Neutrino production mechanisms in strongly magnetized quark matter: Current status and open questions

TL;DR

This paper reviews how strong magnetic fields affect neutrino emission mechanisms in dense quark matter within compact stars, highlighting anisotropic and oscillatory behaviors impacting star cooling and dynamics.

Contribution

It provides a comprehensive analysis of neutrino emission processes in magnetized quark matter, emphasizing Landau-level effects and their implications for astrophysical phenomena.

Findings

Neutrino emissivity becomes anisotropic and oscillatory with magnetic field strength.

Landau quantization significantly influences the direct Urca process in dense quark matter.

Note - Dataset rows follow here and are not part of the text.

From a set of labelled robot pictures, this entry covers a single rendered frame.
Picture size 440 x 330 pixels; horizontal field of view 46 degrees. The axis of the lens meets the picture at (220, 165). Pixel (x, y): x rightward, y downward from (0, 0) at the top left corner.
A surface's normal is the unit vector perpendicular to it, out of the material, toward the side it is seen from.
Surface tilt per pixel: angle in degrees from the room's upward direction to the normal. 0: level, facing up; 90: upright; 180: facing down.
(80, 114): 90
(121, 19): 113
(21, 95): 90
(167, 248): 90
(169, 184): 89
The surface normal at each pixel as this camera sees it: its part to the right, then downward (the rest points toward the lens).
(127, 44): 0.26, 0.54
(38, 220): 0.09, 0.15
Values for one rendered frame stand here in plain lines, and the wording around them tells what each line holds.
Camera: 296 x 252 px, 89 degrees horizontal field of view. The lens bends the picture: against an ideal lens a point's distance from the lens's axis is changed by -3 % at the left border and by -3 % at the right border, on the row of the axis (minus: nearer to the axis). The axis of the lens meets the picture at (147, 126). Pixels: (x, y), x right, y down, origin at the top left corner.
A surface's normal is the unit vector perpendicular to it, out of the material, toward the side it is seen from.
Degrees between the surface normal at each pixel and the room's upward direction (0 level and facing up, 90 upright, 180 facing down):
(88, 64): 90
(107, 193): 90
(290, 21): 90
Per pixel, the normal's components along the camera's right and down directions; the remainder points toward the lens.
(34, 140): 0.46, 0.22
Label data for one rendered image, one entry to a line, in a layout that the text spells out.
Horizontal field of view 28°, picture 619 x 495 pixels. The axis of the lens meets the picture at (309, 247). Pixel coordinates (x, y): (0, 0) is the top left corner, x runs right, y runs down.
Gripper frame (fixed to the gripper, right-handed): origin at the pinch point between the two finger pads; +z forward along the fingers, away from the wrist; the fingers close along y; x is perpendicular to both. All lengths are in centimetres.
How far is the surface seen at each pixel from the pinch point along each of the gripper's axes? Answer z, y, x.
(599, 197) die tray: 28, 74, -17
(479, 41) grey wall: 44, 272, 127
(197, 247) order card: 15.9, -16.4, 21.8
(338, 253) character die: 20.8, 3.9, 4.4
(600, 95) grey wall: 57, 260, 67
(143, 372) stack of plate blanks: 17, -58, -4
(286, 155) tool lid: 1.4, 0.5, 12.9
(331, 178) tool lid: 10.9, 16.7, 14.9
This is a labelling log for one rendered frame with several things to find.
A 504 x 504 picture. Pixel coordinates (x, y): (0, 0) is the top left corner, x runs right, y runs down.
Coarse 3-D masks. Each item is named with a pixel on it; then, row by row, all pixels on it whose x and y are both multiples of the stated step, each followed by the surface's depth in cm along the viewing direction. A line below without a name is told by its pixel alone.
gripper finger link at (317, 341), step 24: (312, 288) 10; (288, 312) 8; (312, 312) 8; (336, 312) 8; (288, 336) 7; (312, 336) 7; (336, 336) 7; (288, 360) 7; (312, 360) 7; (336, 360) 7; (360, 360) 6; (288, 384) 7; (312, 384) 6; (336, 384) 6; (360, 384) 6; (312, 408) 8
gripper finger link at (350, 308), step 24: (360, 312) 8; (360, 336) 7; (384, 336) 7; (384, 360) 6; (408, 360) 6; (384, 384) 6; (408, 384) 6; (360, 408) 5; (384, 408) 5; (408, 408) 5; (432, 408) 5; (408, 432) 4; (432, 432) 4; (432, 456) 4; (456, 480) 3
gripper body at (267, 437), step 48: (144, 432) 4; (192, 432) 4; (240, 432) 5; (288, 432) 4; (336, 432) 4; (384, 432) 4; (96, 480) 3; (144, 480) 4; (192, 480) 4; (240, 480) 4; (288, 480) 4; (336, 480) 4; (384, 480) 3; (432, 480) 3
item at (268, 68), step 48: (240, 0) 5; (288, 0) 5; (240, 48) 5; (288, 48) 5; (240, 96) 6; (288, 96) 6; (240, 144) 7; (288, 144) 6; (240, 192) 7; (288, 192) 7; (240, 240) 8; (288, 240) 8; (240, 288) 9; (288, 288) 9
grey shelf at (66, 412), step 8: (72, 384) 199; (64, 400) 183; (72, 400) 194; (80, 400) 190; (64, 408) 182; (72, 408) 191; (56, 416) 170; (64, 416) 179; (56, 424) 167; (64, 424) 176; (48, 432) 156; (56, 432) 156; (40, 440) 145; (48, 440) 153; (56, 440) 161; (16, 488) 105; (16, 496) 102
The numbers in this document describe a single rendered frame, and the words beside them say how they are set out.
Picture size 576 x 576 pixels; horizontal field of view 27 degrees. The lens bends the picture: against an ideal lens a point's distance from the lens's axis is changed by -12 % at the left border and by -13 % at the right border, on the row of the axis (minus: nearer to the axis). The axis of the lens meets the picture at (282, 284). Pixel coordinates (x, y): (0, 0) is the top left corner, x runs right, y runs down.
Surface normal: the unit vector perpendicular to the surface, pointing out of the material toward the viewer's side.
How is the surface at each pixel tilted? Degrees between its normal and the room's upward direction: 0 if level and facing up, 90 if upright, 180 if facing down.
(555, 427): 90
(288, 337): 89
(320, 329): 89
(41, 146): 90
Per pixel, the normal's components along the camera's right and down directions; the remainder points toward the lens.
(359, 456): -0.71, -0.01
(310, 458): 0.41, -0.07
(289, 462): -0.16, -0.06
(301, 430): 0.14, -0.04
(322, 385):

Magnetic field effects may impact magnetar cooling and pulsar kick mechanisms.

Abstract

We review the main neutrino emission mechanisms operating in dense quark matter under strong magnetic fields, with particular emphasis on conditions expected in the interiors of compact stars. We discuss the direct Urca and neutrino synchrotron processes in unpaired quark matter, incorporating the effects of Landau-level quantization. For the direct Urca process, the quantization of the electron energy spectrum plays a critical role, whereas quark quantization can often be neglected at sufficiently high baryon densities. The resulting field-dependent neutrino emissivity is anisotropic and exhibits an oscillatory behavior as a function of magnetic-field strength. We explore the implications of these effects for magnetar cooling and for possible anisotropic neutrino emission that could contribute to pulsar kicks. In addition, we review the $\nu\bar{\nu}$ synchrotron emission process, which, although subdominant, provides valuable insights into the interplay between magnetic fields and weak interactions in dense quark matter. Overall, our analysis highlights the nontrivial influence of strong magnetic fields on neutrino production in magnetized quark cores, with potential consequences for the thermal and dynamical evolution of compact stars.